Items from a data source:

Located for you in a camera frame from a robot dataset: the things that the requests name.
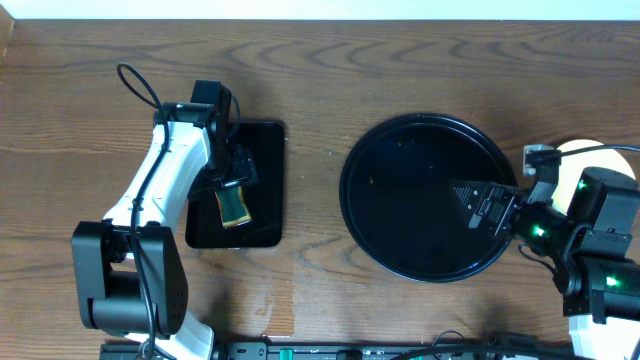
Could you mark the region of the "yellow green sponge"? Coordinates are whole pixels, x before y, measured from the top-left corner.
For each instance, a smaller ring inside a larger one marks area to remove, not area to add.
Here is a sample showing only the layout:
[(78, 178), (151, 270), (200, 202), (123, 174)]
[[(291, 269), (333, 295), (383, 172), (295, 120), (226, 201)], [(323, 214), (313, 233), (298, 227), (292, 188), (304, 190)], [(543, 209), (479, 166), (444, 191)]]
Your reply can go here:
[(252, 221), (245, 204), (243, 188), (235, 187), (216, 193), (222, 226), (225, 229), (238, 227)]

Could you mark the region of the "yellow plate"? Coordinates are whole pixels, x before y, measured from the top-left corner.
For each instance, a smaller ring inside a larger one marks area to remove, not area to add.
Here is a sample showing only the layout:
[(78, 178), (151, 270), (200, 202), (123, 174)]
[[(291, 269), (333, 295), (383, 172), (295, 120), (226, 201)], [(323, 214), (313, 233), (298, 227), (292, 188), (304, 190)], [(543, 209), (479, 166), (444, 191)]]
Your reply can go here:
[(611, 169), (636, 179), (629, 162), (616, 150), (604, 149), (563, 157), (558, 185), (552, 195), (553, 208), (563, 215), (567, 213), (581, 174), (587, 167)]

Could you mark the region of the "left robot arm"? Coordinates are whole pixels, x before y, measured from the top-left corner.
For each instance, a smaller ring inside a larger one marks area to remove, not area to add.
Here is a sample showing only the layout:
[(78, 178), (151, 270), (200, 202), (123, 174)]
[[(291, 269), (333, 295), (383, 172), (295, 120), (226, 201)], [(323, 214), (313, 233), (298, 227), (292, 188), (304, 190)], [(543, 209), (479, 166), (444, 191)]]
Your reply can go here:
[(151, 146), (100, 221), (71, 239), (83, 325), (138, 342), (138, 359), (210, 359), (215, 334), (188, 309), (173, 232), (189, 195), (211, 193), (220, 225), (252, 220), (243, 189), (256, 181), (246, 150), (229, 142), (236, 99), (157, 106)]

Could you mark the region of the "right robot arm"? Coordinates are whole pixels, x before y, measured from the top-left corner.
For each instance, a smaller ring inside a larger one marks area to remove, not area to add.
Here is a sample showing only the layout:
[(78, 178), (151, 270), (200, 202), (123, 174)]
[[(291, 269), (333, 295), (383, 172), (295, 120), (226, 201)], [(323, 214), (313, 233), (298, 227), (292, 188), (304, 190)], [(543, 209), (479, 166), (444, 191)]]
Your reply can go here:
[(585, 168), (569, 209), (552, 206), (557, 168), (537, 171), (530, 189), (453, 180), (454, 206), (471, 230), (495, 240), (518, 238), (530, 260), (552, 273), (563, 297), (575, 355), (639, 356), (639, 266), (627, 256), (639, 210), (639, 186), (606, 168)]

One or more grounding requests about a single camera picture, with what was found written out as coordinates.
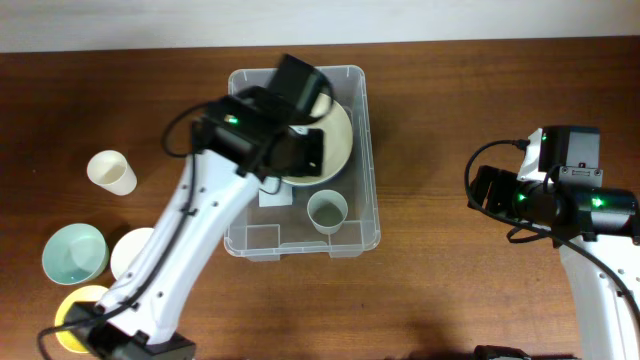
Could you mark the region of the cream bowl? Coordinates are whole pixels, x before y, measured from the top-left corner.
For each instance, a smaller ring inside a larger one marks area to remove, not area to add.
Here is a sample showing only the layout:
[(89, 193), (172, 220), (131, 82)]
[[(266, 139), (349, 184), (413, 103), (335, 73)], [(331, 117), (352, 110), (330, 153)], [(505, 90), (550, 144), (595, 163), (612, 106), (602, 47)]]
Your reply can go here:
[(307, 126), (291, 126), (299, 135), (307, 135), (311, 130), (322, 130), (323, 161), (322, 172), (319, 176), (284, 177), (283, 181), (292, 186), (305, 187), (319, 185), (329, 181), (346, 165), (353, 147), (353, 129), (346, 110), (334, 100), (329, 106), (331, 98), (321, 93), (312, 111), (312, 117), (324, 115), (318, 122)]

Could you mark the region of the dark blue bowl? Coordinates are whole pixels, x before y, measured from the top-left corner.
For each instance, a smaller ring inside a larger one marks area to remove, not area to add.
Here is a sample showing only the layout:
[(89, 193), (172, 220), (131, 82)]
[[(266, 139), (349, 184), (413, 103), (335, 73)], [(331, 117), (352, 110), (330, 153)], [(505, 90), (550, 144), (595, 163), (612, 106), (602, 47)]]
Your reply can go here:
[(284, 177), (283, 181), (294, 187), (311, 187), (328, 183), (344, 173), (350, 157), (350, 151), (327, 152), (324, 154), (322, 172), (319, 176)]

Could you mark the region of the white cup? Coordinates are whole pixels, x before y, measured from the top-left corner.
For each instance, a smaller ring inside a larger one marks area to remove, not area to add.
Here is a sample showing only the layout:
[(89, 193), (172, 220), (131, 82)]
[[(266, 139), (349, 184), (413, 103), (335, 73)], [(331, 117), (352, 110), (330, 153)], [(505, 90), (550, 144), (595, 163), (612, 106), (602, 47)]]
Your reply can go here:
[(92, 183), (118, 196), (129, 195), (138, 183), (128, 160), (115, 150), (95, 154), (88, 162), (86, 172)]
[(307, 214), (314, 228), (321, 234), (336, 233), (348, 215), (346, 199), (337, 191), (321, 190), (307, 202)]

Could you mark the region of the white bowl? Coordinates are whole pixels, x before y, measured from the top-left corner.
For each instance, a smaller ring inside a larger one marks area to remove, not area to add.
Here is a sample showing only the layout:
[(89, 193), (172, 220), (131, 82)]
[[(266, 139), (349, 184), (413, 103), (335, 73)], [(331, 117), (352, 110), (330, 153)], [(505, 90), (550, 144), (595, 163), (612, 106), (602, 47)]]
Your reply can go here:
[(126, 233), (116, 243), (110, 258), (110, 269), (115, 280), (124, 275), (153, 232), (151, 227), (137, 228)]

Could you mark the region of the light green bowl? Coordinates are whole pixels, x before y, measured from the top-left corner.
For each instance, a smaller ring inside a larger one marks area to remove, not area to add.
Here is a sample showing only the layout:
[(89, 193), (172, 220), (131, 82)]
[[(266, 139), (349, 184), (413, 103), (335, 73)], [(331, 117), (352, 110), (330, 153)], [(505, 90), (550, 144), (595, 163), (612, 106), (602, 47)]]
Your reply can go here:
[(102, 233), (92, 225), (75, 223), (56, 231), (47, 241), (41, 263), (45, 275), (59, 285), (77, 285), (98, 277), (110, 251)]

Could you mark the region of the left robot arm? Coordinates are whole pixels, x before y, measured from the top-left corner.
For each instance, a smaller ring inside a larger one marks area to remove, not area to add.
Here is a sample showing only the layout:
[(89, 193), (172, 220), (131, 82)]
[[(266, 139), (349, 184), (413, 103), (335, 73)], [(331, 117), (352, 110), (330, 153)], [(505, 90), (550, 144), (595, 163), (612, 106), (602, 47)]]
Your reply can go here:
[(267, 177), (317, 175), (324, 135), (311, 129), (334, 100), (289, 101), (253, 87), (198, 106), (178, 187), (142, 251), (96, 302), (71, 305), (59, 331), (99, 359), (191, 359), (180, 335), (185, 302), (225, 229)]

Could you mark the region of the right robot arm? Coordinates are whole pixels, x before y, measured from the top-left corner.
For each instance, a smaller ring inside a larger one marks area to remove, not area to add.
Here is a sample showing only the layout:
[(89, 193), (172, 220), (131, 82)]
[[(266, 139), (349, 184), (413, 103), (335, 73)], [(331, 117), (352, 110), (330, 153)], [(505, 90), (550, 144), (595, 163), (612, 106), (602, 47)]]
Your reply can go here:
[(464, 176), (468, 205), (510, 226), (512, 244), (559, 251), (587, 359), (639, 356), (639, 202), (599, 172), (555, 164), (541, 178), (491, 166)]

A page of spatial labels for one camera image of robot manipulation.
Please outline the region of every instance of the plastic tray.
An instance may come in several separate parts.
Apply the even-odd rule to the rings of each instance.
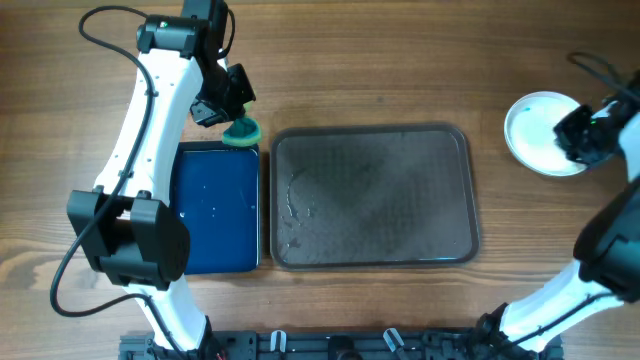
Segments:
[[[180,143],[171,209],[189,230],[185,274],[246,272],[260,264],[260,151]]]
[[[455,264],[479,247],[467,142],[451,125],[286,130],[270,186],[285,269]]]

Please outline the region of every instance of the metal clamp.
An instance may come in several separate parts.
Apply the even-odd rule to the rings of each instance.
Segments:
[[[279,352],[281,354],[280,358],[284,358],[284,354],[287,352],[287,333],[282,330],[272,332],[269,350],[271,352]]]
[[[395,328],[389,328],[384,331],[382,338],[387,343],[389,350],[396,354],[399,360],[409,360],[409,356],[404,352],[404,341]]]

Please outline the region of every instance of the blue tray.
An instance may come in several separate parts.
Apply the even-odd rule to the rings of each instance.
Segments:
[[[260,264],[260,151],[180,143],[171,209],[189,230],[185,274],[247,272]]]

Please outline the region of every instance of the gray tray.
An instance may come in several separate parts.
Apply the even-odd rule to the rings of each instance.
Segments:
[[[288,270],[470,260],[467,142],[447,124],[289,129],[271,149],[271,254]]]

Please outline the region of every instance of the tray rim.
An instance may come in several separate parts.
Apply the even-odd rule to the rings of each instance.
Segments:
[[[397,132],[425,132],[443,131],[449,133],[458,147],[459,166],[462,172],[462,186],[467,205],[467,216],[471,231],[471,249],[467,254],[456,259],[444,260],[407,260],[393,262],[351,262],[335,264],[289,264],[281,257],[277,249],[278,237],[278,206],[277,206],[277,150],[283,140],[296,136],[326,136],[326,135],[357,135]],[[471,161],[469,156],[469,143],[464,133],[456,126],[443,122],[430,122],[418,124],[393,124],[393,125],[357,125],[357,126],[330,126],[330,127],[295,127],[288,128],[276,134],[271,144],[269,161],[269,242],[271,257],[281,268],[289,271],[331,271],[354,268],[411,268],[433,267],[442,265],[462,265],[471,261],[478,254],[481,242],[480,223],[473,190],[473,178],[471,176]]]

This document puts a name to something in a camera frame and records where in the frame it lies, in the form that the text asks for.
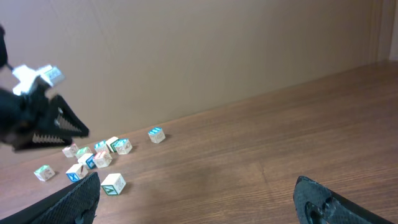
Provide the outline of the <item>green sided wooden block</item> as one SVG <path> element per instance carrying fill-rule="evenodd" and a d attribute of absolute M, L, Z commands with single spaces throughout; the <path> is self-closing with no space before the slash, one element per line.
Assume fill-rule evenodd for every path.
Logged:
<path fill-rule="evenodd" d="M 109 174 L 101 183 L 106 195 L 120 195 L 125 186 L 126 181 L 121 173 Z"/>

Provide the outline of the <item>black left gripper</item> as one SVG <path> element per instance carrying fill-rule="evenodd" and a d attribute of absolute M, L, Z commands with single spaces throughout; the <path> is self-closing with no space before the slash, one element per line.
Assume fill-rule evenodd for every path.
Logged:
<path fill-rule="evenodd" d="M 1 89 L 1 142 L 13 147 L 15 152 L 51 147 L 69 146 L 71 137 L 85 138 L 89 129 L 75 115 L 60 95 L 49 101 L 47 113 L 48 130 L 57 135 L 40 135 L 38 123 L 40 117 L 48 111 L 48 98 L 45 92 L 50 85 L 36 86 L 28 95 L 15 95 Z"/>

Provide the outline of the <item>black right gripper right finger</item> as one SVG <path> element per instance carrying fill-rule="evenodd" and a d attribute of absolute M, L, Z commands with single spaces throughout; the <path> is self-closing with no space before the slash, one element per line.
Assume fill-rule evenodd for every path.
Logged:
<path fill-rule="evenodd" d="M 298 177 L 293 194 L 301 224 L 392 224 L 306 177 Z"/>

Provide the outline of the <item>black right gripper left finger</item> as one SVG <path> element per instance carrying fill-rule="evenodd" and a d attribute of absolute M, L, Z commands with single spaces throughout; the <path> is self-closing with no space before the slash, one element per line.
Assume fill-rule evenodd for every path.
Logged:
<path fill-rule="evenodd" d="M 92 224 L 100 200 L 93 172 L 43 200 L 1 220 L 1 224 Z"/>

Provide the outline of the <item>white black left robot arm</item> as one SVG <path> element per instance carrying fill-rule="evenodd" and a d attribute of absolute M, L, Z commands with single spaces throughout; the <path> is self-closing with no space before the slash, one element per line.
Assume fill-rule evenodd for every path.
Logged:
<path fill-rule="evenodd" d="M 1 89 L 1 143 L 18 152 L 68 146 L 73 138 L 88 137 L 89 129 L 62 96 L 46 96 L 65 79 L 62 72 L 52 65 L 38 70 L 26 65 L 12 67 L 5 34 L 1 28 L 1 68 L 8 68 L 19 83 L 11 91 Z"/>

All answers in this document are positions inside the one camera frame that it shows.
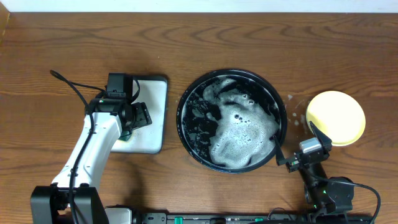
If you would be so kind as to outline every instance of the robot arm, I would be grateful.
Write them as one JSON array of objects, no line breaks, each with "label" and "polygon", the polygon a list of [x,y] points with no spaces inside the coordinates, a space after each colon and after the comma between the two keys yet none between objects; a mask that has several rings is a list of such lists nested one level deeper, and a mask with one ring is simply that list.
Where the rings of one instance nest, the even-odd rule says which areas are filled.
[{"label": "robot arm", "polygon": [[[119,116],[110,115],[105,112],[93,113],[95,129],[83,157],[78,164],[76,171],[75,186],[79,187],[81,184],[87,184],[90,187],[98,188],[100,180],[104,171],[106,161],[111,152],[113,144],[118,140],[122,133],[122,126]],[[57,175],[52,184],[57,187],[69,187],[70,170],[76,161],[85,140],[87,139],[90,129],[90,117],[86,115],[85,125],[81,132],[80,138],[59,175]]]},{"label": "robot arm", "polygon": [[[68,82],[62,76],[56,78]],[[146,104],[132,103],[138,97],[140,88],[136,81],[138,90],[132,95],[133,79],[123,73],[110,73],[106,92],[97,95],[87,105],[83,131],[68,162],[50,186],[37,186],[32,193],[30,205],[34,223],[60,222],[65,217],[60,216],[58,211],[66,209],[71,203],[76,214],[75,220],[79,223],[125,223],[124,218],[131,211],[119,209],[114,215],[114,211],[109,210],[108,215],[96,189],[100,185],[109,153],[121,133],[131,133],[134,129],[152,124]],[[71,171],[75,163],[74,185],[70,189]]]},{"label": "robot arm", "polygon": [[377,197],[376,211],[369,220],[369,223],[374,223],[381,206],[380,195],[373,188],[354,183],[347,177],[331,177],[328,179],[321,162],[329,158],[332,141],[311,121],[310,127],[315,138],[301,142],[299,152],[295,152],[293,156],[286,159],[280,147],[277,146],[276,159],[277,165],[286,165],[288,172],[297,170],[300,172],[304,181],[305,198],[308,203],[314,206],[310,214],[311,221],[315,223],[319,216],[343,214],[346,217],[346,213],[353,209],[354,187],[362,187],[372,191]]}]

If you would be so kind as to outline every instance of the green connector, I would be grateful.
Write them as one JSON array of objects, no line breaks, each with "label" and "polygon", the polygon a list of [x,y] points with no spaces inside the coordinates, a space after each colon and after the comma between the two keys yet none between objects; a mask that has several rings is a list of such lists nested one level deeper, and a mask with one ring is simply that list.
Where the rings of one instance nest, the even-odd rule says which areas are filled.
[{"label": "green connector", "polygon": [[174,218],[174,224],[182,224],[182,217],[175,217]]}]

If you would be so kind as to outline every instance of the yellow plate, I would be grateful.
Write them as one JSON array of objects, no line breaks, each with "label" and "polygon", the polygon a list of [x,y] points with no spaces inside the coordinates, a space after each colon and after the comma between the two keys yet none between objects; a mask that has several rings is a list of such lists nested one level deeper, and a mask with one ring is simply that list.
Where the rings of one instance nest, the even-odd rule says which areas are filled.
[{"label": "yellow plate", "polygon": [[359,103],[339,91],[326,91],[314,97],[308,105],[306,118],[308,127],[312,121],[332,140],[333,146],[354,143],[361,137],[366,124]]}]

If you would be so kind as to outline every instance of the small robot arm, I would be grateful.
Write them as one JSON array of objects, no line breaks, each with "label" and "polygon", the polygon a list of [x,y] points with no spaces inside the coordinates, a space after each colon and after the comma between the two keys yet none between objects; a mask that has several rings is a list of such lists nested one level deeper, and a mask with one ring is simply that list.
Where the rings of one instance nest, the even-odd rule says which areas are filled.
[{"label": "small robot arm", "polygon": [[[134,95],[133,81],[138,87]],[[84,127],[69,160],[50,186],[38,186],[32,193],[30,204],[34,223],[60,222],[64,217],[58,214],[58,210],[66,209],[70,203],[74,203],[78,210],[79,223],[131,223],[132,211],[128,208],[109,209],[107,215],[96,189],[100,186],[112,146],[122,133],[131,134],[134,129],[152,124],[146,104],[133,103],[139,88],[138,81],[132,76],[109,74],[106,91],[92,99],[85,108]],[[69,186],[73,173],[74,196],[71,202]]]}]

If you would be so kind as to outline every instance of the white wall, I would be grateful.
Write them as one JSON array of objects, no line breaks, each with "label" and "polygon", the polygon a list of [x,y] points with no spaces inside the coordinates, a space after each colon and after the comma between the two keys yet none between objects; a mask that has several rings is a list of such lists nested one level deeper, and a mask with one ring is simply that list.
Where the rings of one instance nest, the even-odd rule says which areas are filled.
[{"label": "white wall", "polygon": [[10,12],[398,12],[398,0],[0,0]]}]

> WHAT NEEDS TO BE DONE: Show all lines in the entries above where the string "Please" appears.

> EXERCISE ANSWER:
Please outline the region of every instance of the plastic tray.
Please outline the region of every instance of the metal clamp.
Please outline the region of every instance of the blue tray.
Please outline the region of every instance of the gray tray.
Please outline the region of every instance of the tray rim.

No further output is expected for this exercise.